GOAL OF THE EXERCISE:
What you return must match every record word for word.

DATA SUPPLIED:

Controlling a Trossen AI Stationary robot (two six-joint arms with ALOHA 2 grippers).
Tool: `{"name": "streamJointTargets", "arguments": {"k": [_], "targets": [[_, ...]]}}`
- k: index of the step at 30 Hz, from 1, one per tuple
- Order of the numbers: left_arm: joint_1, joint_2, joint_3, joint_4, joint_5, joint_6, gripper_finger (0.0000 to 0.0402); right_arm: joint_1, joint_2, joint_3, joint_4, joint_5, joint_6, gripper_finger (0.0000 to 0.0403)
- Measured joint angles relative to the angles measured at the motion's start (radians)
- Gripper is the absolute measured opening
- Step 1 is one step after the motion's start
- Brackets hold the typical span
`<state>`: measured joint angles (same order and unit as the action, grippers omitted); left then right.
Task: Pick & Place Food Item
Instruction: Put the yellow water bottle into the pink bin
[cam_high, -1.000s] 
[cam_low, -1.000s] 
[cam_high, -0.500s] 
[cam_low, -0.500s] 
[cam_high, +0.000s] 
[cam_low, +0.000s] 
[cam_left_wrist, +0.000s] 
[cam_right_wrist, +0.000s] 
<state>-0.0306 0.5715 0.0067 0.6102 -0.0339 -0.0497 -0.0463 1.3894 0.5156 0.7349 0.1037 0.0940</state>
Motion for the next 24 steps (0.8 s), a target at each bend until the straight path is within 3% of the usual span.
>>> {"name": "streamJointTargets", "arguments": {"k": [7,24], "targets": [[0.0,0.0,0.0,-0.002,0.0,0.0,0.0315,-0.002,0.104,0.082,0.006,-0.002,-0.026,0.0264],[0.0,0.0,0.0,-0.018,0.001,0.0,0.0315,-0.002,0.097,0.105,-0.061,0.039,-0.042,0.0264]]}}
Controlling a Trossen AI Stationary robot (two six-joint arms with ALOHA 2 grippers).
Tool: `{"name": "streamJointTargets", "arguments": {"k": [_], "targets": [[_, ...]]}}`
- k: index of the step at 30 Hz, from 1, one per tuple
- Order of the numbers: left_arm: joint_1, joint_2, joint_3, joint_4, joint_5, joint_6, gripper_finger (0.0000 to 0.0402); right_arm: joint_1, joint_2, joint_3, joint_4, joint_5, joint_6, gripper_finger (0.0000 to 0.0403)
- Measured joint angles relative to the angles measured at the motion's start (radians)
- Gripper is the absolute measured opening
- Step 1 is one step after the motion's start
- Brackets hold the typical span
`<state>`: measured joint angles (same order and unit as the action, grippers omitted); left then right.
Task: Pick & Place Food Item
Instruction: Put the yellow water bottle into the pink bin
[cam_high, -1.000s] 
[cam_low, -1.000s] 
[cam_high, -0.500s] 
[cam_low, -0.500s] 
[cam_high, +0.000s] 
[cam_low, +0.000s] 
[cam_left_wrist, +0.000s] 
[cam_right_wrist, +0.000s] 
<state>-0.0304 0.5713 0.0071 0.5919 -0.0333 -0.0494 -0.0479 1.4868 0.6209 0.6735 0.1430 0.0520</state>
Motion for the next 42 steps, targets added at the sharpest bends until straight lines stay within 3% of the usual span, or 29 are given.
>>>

PROBLEM SOLUTION:
Controlling a Trossen AI Stationary robot (two six-joint arms with ALOHA 2 grippers).
Tool: `{"name": "streamJointTargets", "arguments": {"k": [_], "targets": [[_, ...]]}}`
- k: index of the step at 30 Hz, from 1, one per tuple
- Order of the numbers: left_arm: joint_1, joint_2, joint_3, joint_4, joint_5, joint_6, gripper_finger (0.0000 to 0.0402); right_arm: joint_1, joint_2, joint_3, joint_4, joint_5, joint_6, gripper_finger (0.0000 to 0.0403)
- Measured joint angles relative to the angles measured at the motion's start (radians)
- Gripper is the absolute measured opening
- Step 1 is one step after the motion's start
- Brackets hold the typical span
`<state>`: measured joint angles (same order and unit as the action, grippers omitted); left then right.
Task: Pick & Place Food Item
Instruction: Put the yellow water bottle into the pink bin
[cam_high, -1.000s] 
[cam_low, -1.000s] 
[cam_high, -0.500s] 
[cam_low, -0.500s] 
[cam_high, +0.000s] 
[cam_low, +0.000s] 
[cam_left_wrist, +0.000s] 
[cam_right_wrist, +0.000s] 
<state>-0.0306 0.5715 0.0067 0.6102 -0.0339 -0.0497 -0.0463 1.3894 0.5156 0.7349 0.1037 0.0940</state>
Motion for the next 24 steps (0.8 s), a target at each bend until the straight path is within 3% of the usual span.
>>> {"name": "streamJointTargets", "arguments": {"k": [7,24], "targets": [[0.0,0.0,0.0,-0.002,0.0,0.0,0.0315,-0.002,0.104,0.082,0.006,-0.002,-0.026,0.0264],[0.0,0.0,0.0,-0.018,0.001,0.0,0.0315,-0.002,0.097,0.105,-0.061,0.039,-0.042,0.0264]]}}
Controlling a Trossen AI Stationary robot (two six-joint arms with ALOHA 2 grippers).
Tool: `{"name": "streamJointTargets", "arguments": {"k": [_], "targets": [[_, ...]]}}`
- k: index of the step at 30 Hz, from 1, one per tuple
- Order of the numbers: left_arm: joint_1, joint_2, joint_3, joint_4, joint_5, joint_6, gripper_finger (0.0000 to 0.0402); right_arm: joint_1, joint_2, joint_3, joint_4, joint_5, joint_6, gripper_finger (0.0000 to 0.0403)
- Measured joint angles relative to the angles measured at the motion's start (radians)
- Gripper is the absolute measured opening
- Step 1 is one step after the motion's start
- Brackets hold the typical span
`<state>`: measured joint angles (same order and unit as the action, grippers omitted); left then right.
Task: Pick & Place Food Item
Instruction: Put the yellow water bottle into the pink bin
[cam_high, -1.000s] 
[cam_low, -1.000s] 
[cam_high, -0.500s] 
[cam_low, -0.500s] 
[cam_high, +0.000s] 
[cam_low, +0.000s] 
[cam_left_wrist, +0.000s] 
[cam_right_wrist, +0.000s] 
<state>-0.0304 0.5713 0.0071 0.5919 -0.0333 -0.0494 -0.0479 1.4868 0.6209 0.6735 0.1430 0.0520</state>
Motion for the next 42 steps, targets added at the sharpest bends until straight lines stay within 3% of the usual span, or 29 are given.
>>>

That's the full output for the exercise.